7. Una secuencia de polipéptidos sustancialmente purificados seleccionados entre la SEQ ID NO: 8.

8. Un segmento de polinucleótido aislado que tiene una secuencia seleccionada entre el grupo constituido por:

(a) una secuencia de polinucleótidos que codifica una secuencia de aminoácidos como se ha establecido en la SEQ ID NO: 8; y

(b) un polinucleótido de la SEQ ID NO 7.

9. Una secuencia de polipéptidos sustancialmente purificados seleccionados entre SEQ ID NO: 10.

10. Un segmento de polinucleótido aislado que tiene una secuencia seleccionada entre el grupo constituido por

(a) una secuencia de polinucleótidos que codifica una secuencia de aminoácidos como se ha establecido en la SEQ ID NO: 10;

(b) a una secuencia de polinucleótidos de la SEQ ID NO: 9.

11. Anticuerpos que se unen de manera especifica al polipéptido sustancialmente purificado definid en las reivindicaciones 1, 3, 5, 7 ó 9.

12. Un procedimiento para detectar patógenos en una muestra que comprende poner en contacto una muestra sospechosa de contener una espiroqueta patógena con un reactivo que se une de manera específica al componente de células específicas de patógeno y que detecta la unión del reactivo con el componente, en el que el reactivo se selecciona de las SED ID números 2, 4, 6, 8 y 10.
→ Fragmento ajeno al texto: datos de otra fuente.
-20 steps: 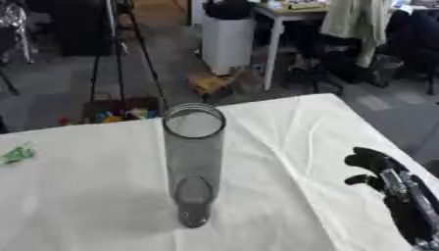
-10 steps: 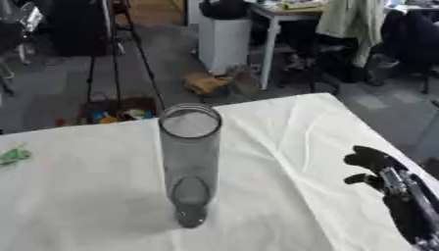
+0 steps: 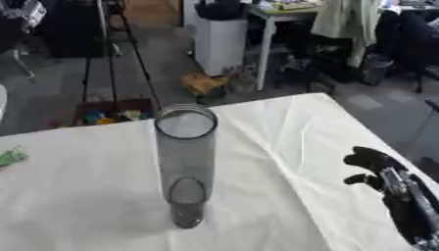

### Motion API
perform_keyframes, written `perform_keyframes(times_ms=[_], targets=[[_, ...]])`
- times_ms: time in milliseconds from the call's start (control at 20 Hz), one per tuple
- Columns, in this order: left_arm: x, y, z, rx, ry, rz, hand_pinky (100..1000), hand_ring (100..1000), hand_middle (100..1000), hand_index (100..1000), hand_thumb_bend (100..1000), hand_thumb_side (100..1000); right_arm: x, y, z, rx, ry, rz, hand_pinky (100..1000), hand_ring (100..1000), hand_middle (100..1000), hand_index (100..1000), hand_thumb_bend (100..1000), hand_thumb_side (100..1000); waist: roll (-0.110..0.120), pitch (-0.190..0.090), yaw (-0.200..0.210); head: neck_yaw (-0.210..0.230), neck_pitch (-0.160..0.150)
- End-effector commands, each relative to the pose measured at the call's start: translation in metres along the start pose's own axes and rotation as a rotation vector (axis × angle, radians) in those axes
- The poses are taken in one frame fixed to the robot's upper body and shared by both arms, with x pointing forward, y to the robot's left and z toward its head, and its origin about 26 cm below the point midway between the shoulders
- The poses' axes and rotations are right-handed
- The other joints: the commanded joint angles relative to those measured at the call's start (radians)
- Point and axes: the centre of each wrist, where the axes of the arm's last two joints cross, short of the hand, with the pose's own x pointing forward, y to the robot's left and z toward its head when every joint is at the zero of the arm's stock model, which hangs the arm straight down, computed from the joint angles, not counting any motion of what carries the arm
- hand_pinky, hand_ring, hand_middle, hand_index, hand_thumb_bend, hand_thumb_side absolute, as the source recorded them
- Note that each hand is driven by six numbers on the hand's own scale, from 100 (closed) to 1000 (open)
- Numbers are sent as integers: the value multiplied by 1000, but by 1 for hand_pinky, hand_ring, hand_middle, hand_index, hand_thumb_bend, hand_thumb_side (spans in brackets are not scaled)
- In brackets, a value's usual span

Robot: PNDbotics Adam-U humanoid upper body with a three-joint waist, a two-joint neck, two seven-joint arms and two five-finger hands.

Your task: Arrange flowers into the vase.

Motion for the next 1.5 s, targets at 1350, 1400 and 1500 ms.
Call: perform_keyframes(times_ms=[1350, 1400, 1500], targets=[[60, -16, 7, -342, -12, 597, 100, 100, 100, 100, 630, 109, 5, -3, -5, 9, -21, 1, 616, 812, 711, 848, 100, 890, -1, -18, -23, -2, -3], [61, -18, 8, -370, -7, 629, 100, 100, 100, 100, 630, 109, 5, -3, -5, 9, -20, 1, 616, 812, 711, 848, 100, 890, -1, -17, -24, -2, -3], [62, -21, 9, -420, 10, 692, 100, 100, 100, 100, 627, 112, 5, -3, -5, 10, -20, 0, 616, 812, 711, 848, 100, 891, -1, -17, -26, -2, -3]])
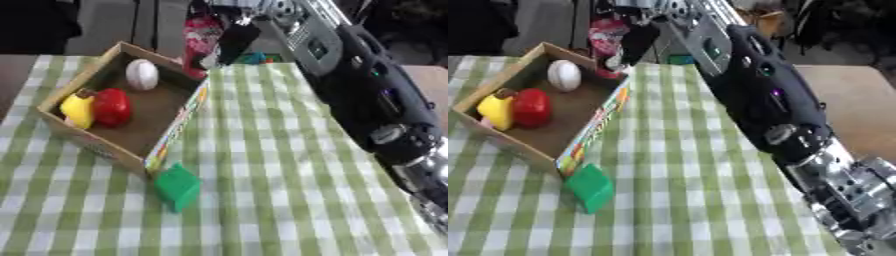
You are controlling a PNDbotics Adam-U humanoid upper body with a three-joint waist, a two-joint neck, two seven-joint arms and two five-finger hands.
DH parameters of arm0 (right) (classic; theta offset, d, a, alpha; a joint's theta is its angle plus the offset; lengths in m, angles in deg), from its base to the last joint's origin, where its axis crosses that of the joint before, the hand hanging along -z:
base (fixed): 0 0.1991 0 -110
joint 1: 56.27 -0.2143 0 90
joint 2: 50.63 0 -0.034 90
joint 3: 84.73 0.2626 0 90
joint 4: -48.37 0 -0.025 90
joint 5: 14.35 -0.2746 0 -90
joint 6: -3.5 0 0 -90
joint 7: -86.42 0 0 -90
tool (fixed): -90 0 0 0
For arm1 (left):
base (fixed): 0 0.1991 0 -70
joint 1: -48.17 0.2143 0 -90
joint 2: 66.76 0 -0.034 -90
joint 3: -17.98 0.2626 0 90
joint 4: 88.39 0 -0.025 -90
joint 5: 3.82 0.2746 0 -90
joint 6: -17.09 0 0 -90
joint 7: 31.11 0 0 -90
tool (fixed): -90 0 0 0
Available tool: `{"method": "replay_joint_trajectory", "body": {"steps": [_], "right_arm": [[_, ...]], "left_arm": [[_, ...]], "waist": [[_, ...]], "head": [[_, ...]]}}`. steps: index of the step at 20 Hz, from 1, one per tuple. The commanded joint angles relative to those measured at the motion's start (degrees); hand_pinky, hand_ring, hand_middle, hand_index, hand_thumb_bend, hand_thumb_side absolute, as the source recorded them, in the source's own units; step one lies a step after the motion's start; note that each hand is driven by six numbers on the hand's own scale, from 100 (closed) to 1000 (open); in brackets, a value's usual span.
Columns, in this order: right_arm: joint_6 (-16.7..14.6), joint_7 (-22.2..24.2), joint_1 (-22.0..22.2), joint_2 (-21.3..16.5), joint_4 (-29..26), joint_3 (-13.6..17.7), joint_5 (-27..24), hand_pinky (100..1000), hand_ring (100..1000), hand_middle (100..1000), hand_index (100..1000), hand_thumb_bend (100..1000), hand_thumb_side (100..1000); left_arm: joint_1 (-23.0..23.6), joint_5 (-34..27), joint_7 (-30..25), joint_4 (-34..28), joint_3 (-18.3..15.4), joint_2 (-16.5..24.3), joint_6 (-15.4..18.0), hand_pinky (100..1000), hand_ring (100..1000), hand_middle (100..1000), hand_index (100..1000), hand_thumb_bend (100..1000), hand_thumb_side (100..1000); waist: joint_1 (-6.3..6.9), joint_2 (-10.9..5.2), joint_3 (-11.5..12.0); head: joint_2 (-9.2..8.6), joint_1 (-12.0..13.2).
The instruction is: Pick up objects on the table and place them in the box.
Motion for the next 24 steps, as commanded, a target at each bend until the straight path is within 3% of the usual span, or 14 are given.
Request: {"method": "replay_joint_trajectory", "body": {"steps": [1, 17, 19, 20, 21, 22, 24], "right_arm": [[0.68, -0.62, -2.89, 2.31, 2.83, 2.30, 1.77, 100, 397, 510, 663, 113, 317], [1.39, -11.16, -3.00, 12.35, 16.10, 10.05, 12.27, 100, 391, 504, 667, 110, 359], [1.17, -12.88, -2.67, 13.16, 17.05, 10.59, 13.79, 100, 415, 520, 689, 126, 404], [0.88, -13.70, -2.53, 13.45, 17.42, 10.74, 14.42, 100, 452, 566, 735, 171, 492], [0.48, -14.53, -2.38, 13.73, 17.70, 10.86, 14.84, 100, 452, 566, 735, 171, 492], [0.07, -15.27, -2.31, 13.93, 17.91, 10.94, 15.10, 116, 491, 616, 779, 234, 602], [-0.90, -16.67, -2.22, 14.18, 18.10, 11.08, 15.17, 182, 540, 679, 825, 285, 657]], "left_arm": [[-0.93, -0.45, -0.49, -0.81, 0.39, 0.96, 0.07, 725, 596, 651, 715, 100, 1000], [-2.76, -1.66, -1.48, -0.81, 1.10, -0.04, 0.40, 726, 596, 652, 715, 100, 1000], [-2.89, -1.76, -1.57, -0.81, 1.15, -0.16, 0.43, 727, 596, 652, 715, 100, 1000], [-2.94, -1.79, -1.61, -0.81, 1.16, -0.21, 0.43, 727, 597, 652, 715, 100, 1000], [-3.00, -1.82, -1.64, -0.81, 1.17, -0.26, 0.44, 727, 597, 652, 715, 100, 1000], [-3.04, -1.85, -1.67, -0.81, 1.17, -0.30, 0.45, 727, 597, 652, 715, 100, 1000], [-3.12, -1.89, -1.72, -0.81, 1.19, -0.35, 0.48, 727, 597, 652, 715, 100, 1000]], "waist": [[0.06, -1.22, 0.52], [-0.09, 0.82, 4.12], [-0.04, 0.98, 4.33], [-0.03, 1.04, 4.38], [-0.03, 1.11, 4.44], [-0.03, 1.16, 4.48], [-0.04, 1.25, 4.54]], "head": [[-0.70, -1.09], [-3.16, -4.93], [-3.31, -5.01], [-3.37, -5.03], [-3.44, -5.05], [-3.47, -5.06], [-3.42, -5.05]]}}
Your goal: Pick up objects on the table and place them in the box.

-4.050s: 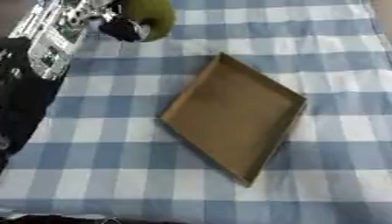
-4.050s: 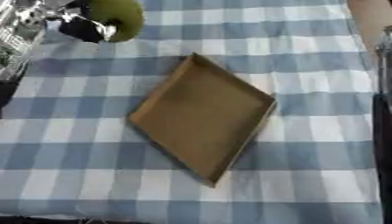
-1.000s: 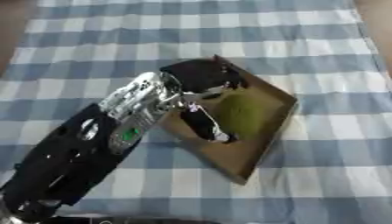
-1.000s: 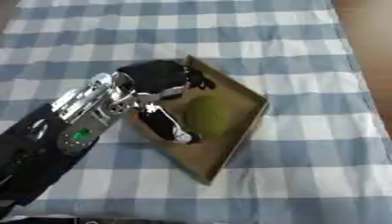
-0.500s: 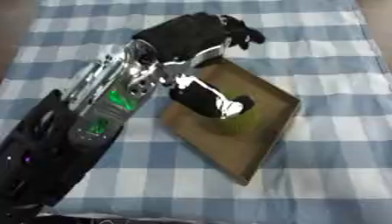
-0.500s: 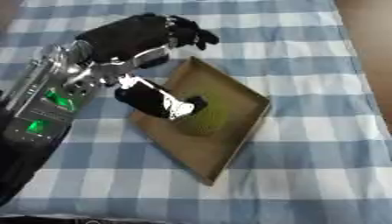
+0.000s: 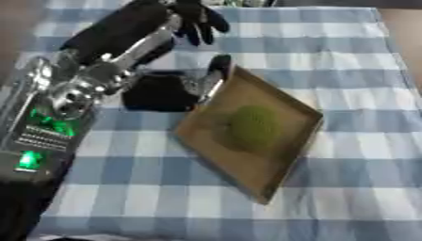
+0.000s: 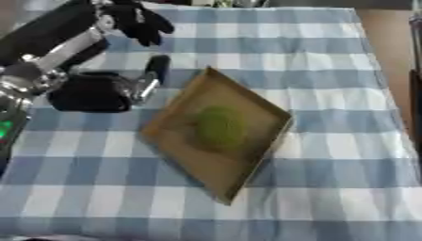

13. El procedimiento de acuerdo con la reivindicación 12 en el que el reactivo que se une al componente específico de células del patógeno es un anticuerpo contra el polipéptido o polipéptidos de BigL1, BigL2 o BigL3 de las SEQ ID Números 2, 4, 6, 8, 10.

14. Un kit útil para la detección de polipéptidos BigL1, BigL2, y BigL3; o anticuerpos que se unen a polipéptidos de BigL1, BigL2, BigL3 o polipéptidos, en el que las proteínas presentes en el kit se seleccionan entre las SEQ ID Números 2, 4, 6, 8 ó 10 o anticuerpos que se unen de manera específica a dichas proteínas.